Later versions of Java have MethodHandles. But it's worth noting that MethodHandle is also still just an abstract class - albeit one that the JVM specifically knows how to optimise away at runtime.
Also also worth noting is that the JVM can often perform escape analysis on abstract classes (such as Scala's functions), and optimise these away too.
On top of this, Scala can use any object with an apply method as though it were a Function. In this case, the explicit call to apply is emitted in the bytecode and you're not dealing with anonymous classes any more.
Given all of the above, it's impossible to make a general statement regarding the performance of Scala's function implementation, it depends on your specific code/use case. In general, I wouldn't worry unless you hit a corner case where your profiler pinpoints a problem here (which is very unlikely)

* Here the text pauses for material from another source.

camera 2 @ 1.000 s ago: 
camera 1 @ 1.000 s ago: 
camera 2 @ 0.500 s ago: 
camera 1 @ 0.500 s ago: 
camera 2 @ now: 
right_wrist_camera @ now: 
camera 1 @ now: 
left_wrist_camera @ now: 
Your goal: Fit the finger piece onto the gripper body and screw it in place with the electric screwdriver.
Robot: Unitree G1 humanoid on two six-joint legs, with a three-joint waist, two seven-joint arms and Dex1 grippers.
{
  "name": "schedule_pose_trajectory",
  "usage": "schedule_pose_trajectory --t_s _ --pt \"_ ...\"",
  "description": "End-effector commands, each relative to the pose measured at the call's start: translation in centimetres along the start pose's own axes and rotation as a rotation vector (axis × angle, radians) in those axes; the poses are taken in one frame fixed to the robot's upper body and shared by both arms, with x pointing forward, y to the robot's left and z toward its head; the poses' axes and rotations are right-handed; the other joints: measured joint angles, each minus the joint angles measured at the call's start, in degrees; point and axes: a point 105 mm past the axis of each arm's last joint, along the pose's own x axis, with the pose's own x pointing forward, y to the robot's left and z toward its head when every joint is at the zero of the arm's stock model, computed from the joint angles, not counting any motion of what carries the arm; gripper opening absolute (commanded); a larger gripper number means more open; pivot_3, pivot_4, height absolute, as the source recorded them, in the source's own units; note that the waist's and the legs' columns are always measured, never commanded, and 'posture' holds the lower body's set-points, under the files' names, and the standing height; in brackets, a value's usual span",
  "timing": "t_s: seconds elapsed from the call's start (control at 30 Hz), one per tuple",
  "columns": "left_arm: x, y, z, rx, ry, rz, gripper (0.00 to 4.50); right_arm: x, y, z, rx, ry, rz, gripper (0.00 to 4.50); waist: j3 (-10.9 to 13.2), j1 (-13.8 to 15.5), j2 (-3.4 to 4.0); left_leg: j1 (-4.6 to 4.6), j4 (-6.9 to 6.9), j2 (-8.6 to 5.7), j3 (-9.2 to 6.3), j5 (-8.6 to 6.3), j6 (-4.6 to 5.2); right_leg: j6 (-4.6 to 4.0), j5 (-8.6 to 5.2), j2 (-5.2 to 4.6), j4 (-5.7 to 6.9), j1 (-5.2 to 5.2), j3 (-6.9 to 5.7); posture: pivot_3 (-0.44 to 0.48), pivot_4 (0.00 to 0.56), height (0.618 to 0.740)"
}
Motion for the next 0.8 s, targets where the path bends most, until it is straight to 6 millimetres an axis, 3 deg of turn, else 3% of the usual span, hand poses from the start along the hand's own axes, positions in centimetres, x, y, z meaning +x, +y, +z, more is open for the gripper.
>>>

Well, in C for example a function is just a 32 or 64 bit pointer to a place in memory to jump to and the concept of a closure doesn't really apply since you can't declare an anonymous c function. I don't know how the C++ lambdas work, I guess the compiler makes a method and passes the fields you want in the closure along with parameters. Maybe that's what you're looking for. In the JVM you have to wrap your logic in a class so now you have a virtual table of methods, fields, and some methods related to synchronization and the type system.
What is the impact on performance?...I don't know, have you noticed an impact on performance? A lot of that extra Java stuff I described really isn't needed for an anonymous class and might just get optimized out. I imagine there are butterflies that influence the weather more than the extra JVM stuff would effect your software.